6-1. Clear Fielddata Cache Immediately
# Clear all fielddata cache (cluster-wide)
curl -X POST "localhost:9200/*/_cache/clear?fielddata=true"
# Clear specific index fielddata
curl -X POST "localhost:9200/your_index/_cache/clear?fielddata=true"
6-2. Fix Your Mappings
The real solution is preventing fielddata usage in the first place:
// Instead of this problematic mapping:
{
"mappings": {
"properties": {
"category": {
"type": "text",
"fielddata": true // Memory killer!
}
}
}
}
// Use this optimized version:
{
"mappings": {
"properties": {
"category": {
"type": "keyword" // Much more memory-efficient
}
}
}
}
7. Query Optimization
7-1. Limit Aggregation Sizes
Large aggregations are circuit breaker killers:
// Problematic query
{
"aggs": {
"all_categories": {
"terms": {
"field": "category",
"size": 50000 // Way too large!
}
}
}
}
// Optimized query
{
"aggs": {
"top_categories": {
"terms": {
"field": "category",
"size": 100 // Reasonable limit
}
}
}
}
7-2. Use Composite Aggregations for Large Datasets
When you need more than a few hundred buckets:
{
"aggs": {
"categories": {
"composite": {
"size": 100,
"sources": [
{"category": {"terms": {"field": "category"}}}
]
}
}
}
}
7-3. Implement Time-Based Filtering
Always limit your search scope:
{
"query": {
"bool": {
"filter": [
{
"range": {
"@timestamp": {
"gte": "now-24h",
"lte": "now"
}
}
}
]
}
}
}
8. Monitoring and Prevention
8-1. Set Up Proactive Monitoring
Don’t wait for circuit breakers to trip. Monitor heap usage continuously:
# Monitor heap usage every 30 seconds
watch -n 30 'curl -s "localhost:9200/_cat/nodes?v&h=name,heap.percent" | column -t'
8-2. Configure Alerting
Set up alerts when memory usage consistently exceeds 85%:
Using Elasticsearch Watcher:
{
"trigger": {
"schedule": {"interval": "5m"}
},
"input": {
"search": {
"request": {
"indices": [".monitoring-es-*"],
"body": {
"query": {
"bool": {
"filter": [
{"range": {"timestamp": {"gte": "now-10m"}}},
{"range": {"node_stats.jvm.mem.heap_used_percent": {"gte": 85}}}
]
}
}
}
}
}
},
"actions": {
"send_email": {
"email": {
"to": ["admin@yourcompany.com"],
"subject": "High heap usage detected"
}
}
}
}
9. When to Scale Your Cluster
Sometimes the solution isn’t tuning—it’s adding resources:
Scale horizontally when:
- Memory usage consistently exceeds 85% despite optimization
- Query response times are degrading
- You’re processing more data than a single node can handle efficiently
Scale vertically when:
- You have complex aggregations that require more heap
- Your working dataset exceeds current node capacity
Scaling best practices:
- Add data nodes to distribute shard load
- Consider dedicated master nodes for large clusters (3+ data nodes)

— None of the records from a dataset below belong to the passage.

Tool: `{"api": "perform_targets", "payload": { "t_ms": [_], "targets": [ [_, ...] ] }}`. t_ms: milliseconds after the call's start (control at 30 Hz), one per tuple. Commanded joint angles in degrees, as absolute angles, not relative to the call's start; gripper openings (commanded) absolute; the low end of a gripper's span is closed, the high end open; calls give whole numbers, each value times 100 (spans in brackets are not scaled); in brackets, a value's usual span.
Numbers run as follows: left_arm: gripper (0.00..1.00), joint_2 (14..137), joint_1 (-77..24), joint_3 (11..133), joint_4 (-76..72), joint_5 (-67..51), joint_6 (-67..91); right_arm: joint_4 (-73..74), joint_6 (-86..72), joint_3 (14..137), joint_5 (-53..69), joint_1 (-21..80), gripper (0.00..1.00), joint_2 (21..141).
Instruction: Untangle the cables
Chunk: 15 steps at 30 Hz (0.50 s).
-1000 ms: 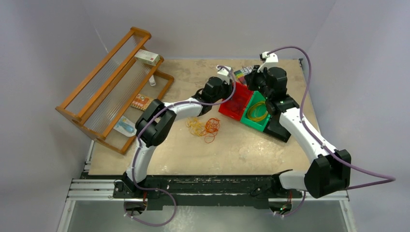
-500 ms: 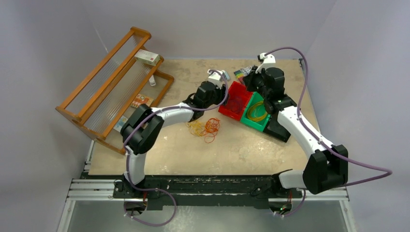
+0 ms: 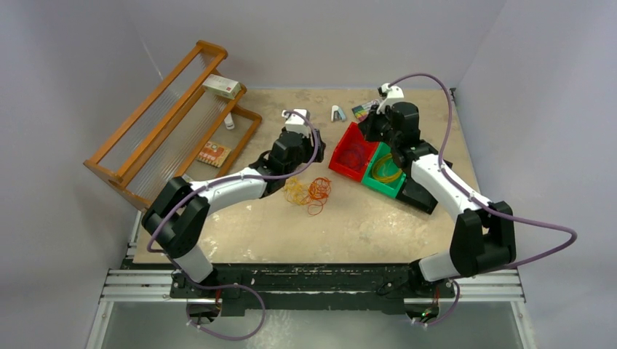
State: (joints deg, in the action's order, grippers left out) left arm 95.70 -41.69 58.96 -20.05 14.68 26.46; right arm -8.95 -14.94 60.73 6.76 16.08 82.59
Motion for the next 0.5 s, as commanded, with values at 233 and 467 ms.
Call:
{"api": "perform_targets", "payload": {
  "t_ms": [233,467],
  "targets": [
    [61,9041,-3763,5714,-1066,1599,3228,-1098,-1615,6093,841,1591,0,8623],
    [66,8675,-3765,5429,-712,1882,3155,-1066,-1445,6373,523,1600,0,9421]
  ]
}}
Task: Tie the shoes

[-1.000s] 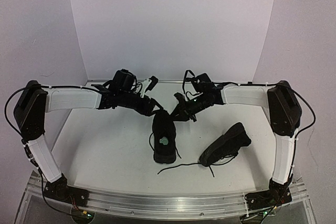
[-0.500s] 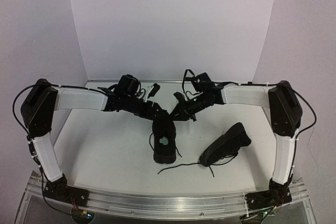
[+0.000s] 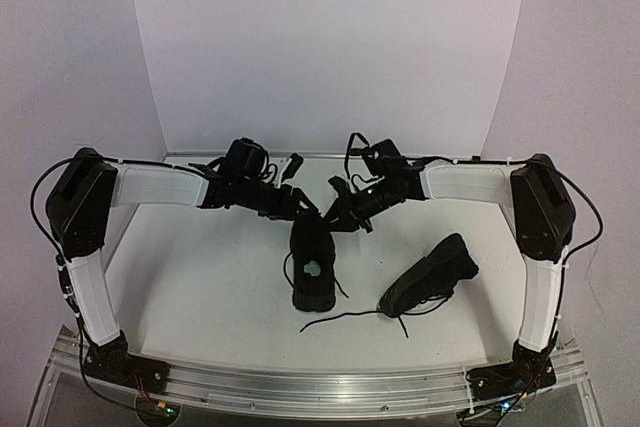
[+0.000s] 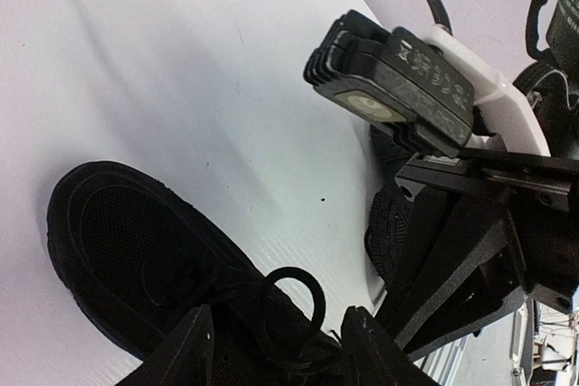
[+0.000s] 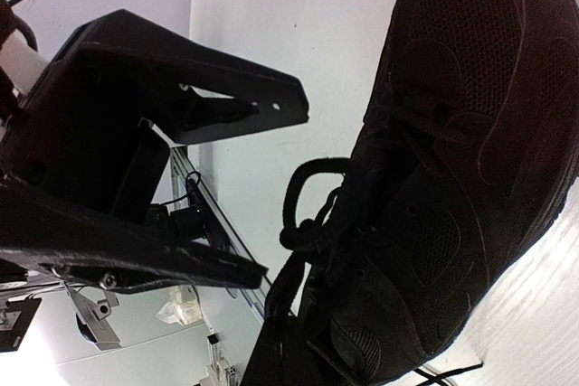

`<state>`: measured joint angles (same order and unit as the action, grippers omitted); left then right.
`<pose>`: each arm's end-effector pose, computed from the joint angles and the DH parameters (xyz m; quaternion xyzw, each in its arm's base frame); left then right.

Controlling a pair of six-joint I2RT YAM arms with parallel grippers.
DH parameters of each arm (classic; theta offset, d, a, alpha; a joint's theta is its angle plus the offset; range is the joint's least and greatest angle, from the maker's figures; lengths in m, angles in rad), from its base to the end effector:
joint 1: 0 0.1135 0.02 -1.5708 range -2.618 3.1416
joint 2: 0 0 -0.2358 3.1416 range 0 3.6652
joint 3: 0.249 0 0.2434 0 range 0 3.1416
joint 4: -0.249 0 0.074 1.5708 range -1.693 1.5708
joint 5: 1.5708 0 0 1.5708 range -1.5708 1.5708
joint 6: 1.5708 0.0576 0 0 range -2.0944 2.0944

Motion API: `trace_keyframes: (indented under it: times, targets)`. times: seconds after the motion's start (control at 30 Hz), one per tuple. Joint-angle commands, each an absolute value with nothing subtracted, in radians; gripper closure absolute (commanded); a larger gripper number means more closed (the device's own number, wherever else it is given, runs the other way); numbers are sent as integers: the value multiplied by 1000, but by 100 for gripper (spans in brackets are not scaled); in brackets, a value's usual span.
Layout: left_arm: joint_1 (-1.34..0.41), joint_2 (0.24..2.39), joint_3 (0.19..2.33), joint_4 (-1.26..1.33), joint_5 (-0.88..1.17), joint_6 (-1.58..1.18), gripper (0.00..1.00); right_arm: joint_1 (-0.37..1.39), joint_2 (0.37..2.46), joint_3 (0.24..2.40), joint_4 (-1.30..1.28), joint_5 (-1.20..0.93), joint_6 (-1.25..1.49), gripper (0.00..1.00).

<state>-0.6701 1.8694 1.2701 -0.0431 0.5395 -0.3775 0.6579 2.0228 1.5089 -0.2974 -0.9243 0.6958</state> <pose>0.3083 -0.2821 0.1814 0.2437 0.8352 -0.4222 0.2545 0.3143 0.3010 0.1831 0.1495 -0.8343 -0.5306 0.0007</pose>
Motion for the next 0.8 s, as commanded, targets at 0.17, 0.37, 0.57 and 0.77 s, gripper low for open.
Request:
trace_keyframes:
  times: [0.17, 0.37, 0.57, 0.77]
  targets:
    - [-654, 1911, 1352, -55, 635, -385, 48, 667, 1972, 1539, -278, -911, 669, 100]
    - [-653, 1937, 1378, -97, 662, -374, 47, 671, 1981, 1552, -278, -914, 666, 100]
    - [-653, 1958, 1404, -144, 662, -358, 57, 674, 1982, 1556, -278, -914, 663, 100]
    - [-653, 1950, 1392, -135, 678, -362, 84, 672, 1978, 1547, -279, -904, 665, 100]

- Use instance types with at least 32GB RAM for production
10. Emergency Response Checklist
When circuit breakers are firing:
Immediate Assessment (< 5 minutes):
- [ ] Check heap usage:
curl "localhost:9200/_cat/nodes?v&h=heap.percent"
- [ ] Identify breaker type from error logs
- [ ] Look for running heavy queries in slow logs
- [ ] Check fielddata usage if fielddata breaker tripped
Emergency Actions (< 15 minutes):
- [ ] Cancel resource-intensive queries if identified
- [ ] Clear fielddata cache if applicable
- [ ] Temporarily increase circuit breaker limits
- [ ] Restart nodes with increased heap if necessary
Root Cause Resolution (within hours):
- [ ] Optimize problematic queries
- [ ] Fix fielddata mappings
- [ ] Implement proper monitoring
- [ ] Plan capacity upgrades if needed
11. Production-Ready Settings
Here’s a battle-tested configuration for production environments:
# elasticsearch.yml
indices.breaker.total.limit: 85%
indices.breaker.request.limit: 60%
indices.breaker.fielddata.limit: 40%
indices.breaker.total.use_real_memory: true
# JVM settings (jvm.options)
-Xms16g
-Xmx16g
-XX:+UseG1GC
-XX:MaxGCPauseMillis=200
Circuit breaker exceptions aren’t just errors—they’re warnings that your cluster is under memory pressure. The key is treating them as early warning signals rather than problems to simply work around. Fix the underlying causes, monitor proactively, and your Elasticsearch cluster will thank you with stable, predictable performance.